Task to carry out: Your task is to extract every entry that follows word for word while excluding the pictures.

The records:

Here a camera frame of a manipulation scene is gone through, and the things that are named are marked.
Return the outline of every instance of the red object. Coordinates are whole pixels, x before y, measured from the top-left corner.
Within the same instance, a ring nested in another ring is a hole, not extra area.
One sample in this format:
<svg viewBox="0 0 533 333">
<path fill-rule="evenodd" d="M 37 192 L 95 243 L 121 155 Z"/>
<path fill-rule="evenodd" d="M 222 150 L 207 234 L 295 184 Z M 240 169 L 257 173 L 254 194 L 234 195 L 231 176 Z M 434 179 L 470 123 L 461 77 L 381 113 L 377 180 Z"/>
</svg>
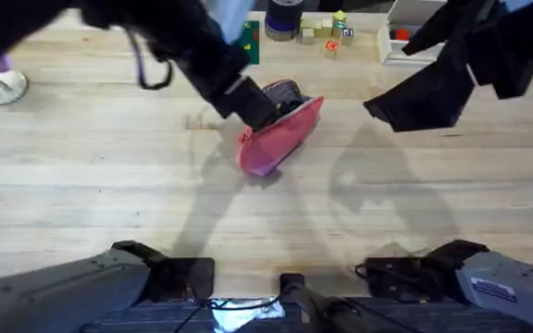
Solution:
<svg viewBox="0 0 533 333">
<path fill-rule="evenodd" d="M 238 164 L 242 170 L 266 176 L 312 133 L 324 97 L 312 98 L 287 117 L 259 132 L 246 128 L 240 137 Z"/>
<path fill-rule="evenodd" d="M 337 42 L 328 41 L 326 42 L 326 48 L 330 51 L 337 51 L 339 49 L 339 44 Z"/>
<path fill-rule="evenodd" d="M 396 39 L 398 41 L 408 41 L 410 32 L 407 29 L 400 28 L 396 31 Z"/>
</svg>

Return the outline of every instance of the wooden block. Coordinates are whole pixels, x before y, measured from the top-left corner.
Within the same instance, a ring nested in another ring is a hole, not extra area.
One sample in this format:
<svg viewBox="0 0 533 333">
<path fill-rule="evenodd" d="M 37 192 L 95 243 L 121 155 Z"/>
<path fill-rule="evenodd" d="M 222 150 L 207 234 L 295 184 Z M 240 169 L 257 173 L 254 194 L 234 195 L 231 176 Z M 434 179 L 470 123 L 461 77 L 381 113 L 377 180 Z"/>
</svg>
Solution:
<svg viewBox="0 0 533 333">
<path fill-rule="evenodd" d="M 330 18 L 324 18 L 322 19 L 322 29 L 320 32 L 320 37 L 330 37 L 330 34 L 332 34 L 332 19 Z"/>
<path fill-rule="evenodd" d="M 324 47 L 324 57 L 334 59 L 337 57 L 337 51 L 339 51 L 339 42 L 328 41 Z"/>
<path fill-rule="evenodd" d="M 343 12 L 342 10 L 339 10 L 338 12 L 332 14 L 332 24 L 336 22 L 342 22 L 344 24 L 347 24 L 347 13 Z"/>
<path fill-rule="evenodd" d="M 342 31 L 346 29 L 347 26 L 343 22 L 334 23 L 334 28 L 332 28 L 332 37 L 340 39 L 342 37 Z"/>
<path fill-rule="evenodd" d="M 341 44 L 351 45 L 353 43 L 353 37 L 355 36 L 355 30 L 353 28 L 345 28 L 342 30 Z"/>
<path fill-rule="evenodd" d="M 299 41 L 302 45 L 309 45 L 314 42 L 314 29 L 303 28 L 300 30 Z"/>
<path fill-rule="evenodd" d="M 302 18 L 302 23 L 300 23 L 300 29 L 303 28 L 314 28 L 314 22 L 309 18 Z"/>
<path fill-rule="evenodd" d="M 322 37 L 322 22 L 314 22 L 314 36 Z"/>
</svg>

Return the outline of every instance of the label sticker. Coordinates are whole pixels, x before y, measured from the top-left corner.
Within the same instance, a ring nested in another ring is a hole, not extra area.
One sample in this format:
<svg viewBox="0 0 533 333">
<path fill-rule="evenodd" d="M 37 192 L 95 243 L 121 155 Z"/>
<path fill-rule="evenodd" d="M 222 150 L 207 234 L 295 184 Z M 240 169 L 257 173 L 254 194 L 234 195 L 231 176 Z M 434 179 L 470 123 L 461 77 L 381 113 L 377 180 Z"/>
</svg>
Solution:
<svg viewBox="0 0 533 333">
<path fill-rule="evenodd" d="M 471 277 L 470 282 L 472 282 L 472 288 L 474 288 L 474 290 L 478 292 L 494 296 L 509 302 L 517 302 L 515 291 L 511 287 L 477 277 Z"/>
</svg>

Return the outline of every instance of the light wood plank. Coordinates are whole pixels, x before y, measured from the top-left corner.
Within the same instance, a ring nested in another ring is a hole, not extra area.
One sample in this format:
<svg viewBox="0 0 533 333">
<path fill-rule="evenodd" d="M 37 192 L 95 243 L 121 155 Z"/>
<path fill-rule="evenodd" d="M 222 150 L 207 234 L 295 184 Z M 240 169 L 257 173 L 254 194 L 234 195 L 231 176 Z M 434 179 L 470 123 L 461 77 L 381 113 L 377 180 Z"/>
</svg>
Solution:
<svg viewBox="0 0 533 333">
<path fill-rule="evenodd" d="M 0 275 L 125 239 L 214 257 L 216 296 L 274 294 L 284 271 L 327 294 L 362 293 L 351 267 L 389 244 L 464 238 L 533 263 L 533 82 L 511 101 L 478 88 L 454 129 L 393 133 L 362 107 L 416 72 L 378 64 L 383 19 L 351 14 L 353 46 L 335 61 L 323 41 L 261 36 L 247 74 L 326 97 L 310 140 L 268 179 L 236 167 L 242 124 L 218 118 L 180 73 L 164 91 L 139 90 L 120 31 L 68 12 L 32 35 L 12 53 L 31 90 L 0 107 Z"/>
</svg>

Result of the task:
Here a camera frame of a manipulation scene is gone through, and the things that are named are marked.
Return the outline of every instance of the red object. Coordinates are whole pixels, x before y, measured from the top-left corner.
Within the same instance, a ring nested in another ring is a hole, not extra area.
One sample in this format:
<svg viewBox="0 0 533 333">
<path fill-rule="evenodd" d="M 37 192 L 95 243 L 121 155 Z"/>
<path fill-rule="evenodd" d="M 222 150 L 207 234 L 295 184 Z M 240 169 L 257 173 L 254 194 L 234 195 L 231 176 Z M 434 179 L 470 123 L 461 77 L 381 113 L 377 180 Z"/>
</svg>
Solution:
<svg viewBox="0 0 533 333">
<path fill-rule="evenodd" d="M 238 164 L 242 170 L 266 176 L 312 133 L 324 97 L 312 98 L 287 117 L 259 132 L 246 128 L 240 137 Z"/>
<path fill-rule="evenodd" d="M 337 42 L 328 41 L 326 42 L 326 48 L 330 51 L 337 51 L 339 49 L 339 44 Z"/>
<path fill-rule="evenodd" d="M 396 39 L 398 41 L 408 41 L 410 32 L 407 29 L 400 28 L 396 31 Z"/>
</svg>

Return the outline of every instance of the wooden block. Coordinates are whole pixels, x before y, measured from the top-left corner.
Within the same instance, a ring nested in another ring is a hole, not extra area.
One sample in this format:
<svg viewBox="0 0 533 333">
<path fill-rule="evenodd" d="M 37 192 L 95 243 L 121 155 Z"/>
<path fill-rule="evenodd" d="M 222 150 L 207 234 L 295 184 Z M 240 169 L 257 173 L 254 194 L 234 195 L 231 176 Z M 434 179 L 470 123 L 461 77 L 381 113 L 377 180 Z"/>
</svg>
Solution:
<svg viewBox="0 0 533 333">
<path fill-rule="evenodd" d="M 330 18 L 324 18 L 322 19 L 322 29 L 320 32 L 320 37 L 330 37 L 330 34 L 332 34 L 332 19 Z"/>
<path fill-rule="evenodd" d="M 324 47 L 324 57 L 334 59 L 337 57 L 337 51 L 339 51 L 339 42 L 328 41 Z"/>
<path fill-rule="evenodd" d="M 343 12 L 342 10 L 339 10 L 338 12 L 332 14 L 332 24 L 336 22 L 342 22 L 344 24 L 347 24 L 347 13 Z"/>
<path fill-rule="evenodd" d="M 342 31 L 346 29 L 347 26 L 343 22 L 334 23 L 334 28 L 332 28 L 332 37 L 340 39 L 342 37 Z"/>
<path fill-rule="evenodd" d="M 341 44 L 351 45 L 353 43 L 353 37 L 355 36 L 355 30 L 353 28 L 345 28 L 342 30 Z"/>
<path fill-rule="evenodd" d="M 299 41 L 302 45 L 309 45 L 314 42 L 314 29 L 303 28 L 300 30 Z"/>
<path fill-rule="evenodd" d="M 302 18 L 302 23 L 300 23 L 300 29 L 303 28 L 314 28 L 314 22 L 309 18 Z"/>
<path fill-rule="evenodd" d="M 322 37 L 322 22 L 314 22 L 314 36 Z"/>
</svg>

Return the outline of every instance of the label sticker. Coordinates are whole pixels, x before y, measured from the top-left corner.
Within the same instance, a ring nested in another ring is a hole, not extra area.
One sample in this format:
<svg viewBox="0 0 533 333">
<path fill-rule="evenodd" d="M 37 192 L 95 243 L 121 155 Z"/>
<path fill-rule="evenodd" d="M 222 150 L 207 234 L 295 184 Z M 240 169 L 257 173 L 254 194 L 234 195 L 231 176 Z M 434 179 L 470 123 L 461 77 L 381 113 L 377 180 Z"/>
</svg>
Solution:
<svg viewBox="0 0 533 333">
<path fill-rule="evenodd" d="M 471 277 L 470 282 L 472 282 L 472 288 L 474 288 L 474 290 L 478 292 L 494 296 L 509 302 L 517 302 L 515 291 L 511 287 L 477 277 Z"/>
</svg>

Return the outline of every instance of the light wood plank. Coordinates are whole pixels, x before y, measured from the top-left corner.
Within the same instance, a ring nested in another ring is a hole, not extra area.
One sample in this format:
<svg viewBox="0 0 533 333">
<path fill-rule="evenodd" d="M 37 192 L 95 243 L 121 155 Z"/>
<path fill-rule="evenodd" d="M 222 150 L 207 234 L 295 184 Z M 240 169 L 257 173 L 254 194 L 234 195 L 231 176 Z M 434 179 L 470 123 L 461 77 L 381 113 L 377 180 Z"/>
</svg>
Solution:
<svg viewBox="0 0 533 333">
<path fill-rule="evenodd" d="M 0 275 L 125 239 L 214 257 L 216 296 L 274 294 L 284 271 L 327 294 L 362 293 L 351 267 L 389 244 L 464 238 L 533 263 L 533 82 L 511 101 L 478 88 L 454 129 L 393 133 L 362 107 L 416 72 L 378 64 L 383 19 L 351 14 L 353 46 L 335 61 L 323 41 L 261 36 L 247 74 L 326 97 L 310 140 L 268 179 L 236 167 L 242 124 L 218 118 L 180 73 L 164 91 L 139 90 L 120 31 L 68 12 L 32 35 L 12 53 L 31 90 L 0 107 Z"/>
</svg>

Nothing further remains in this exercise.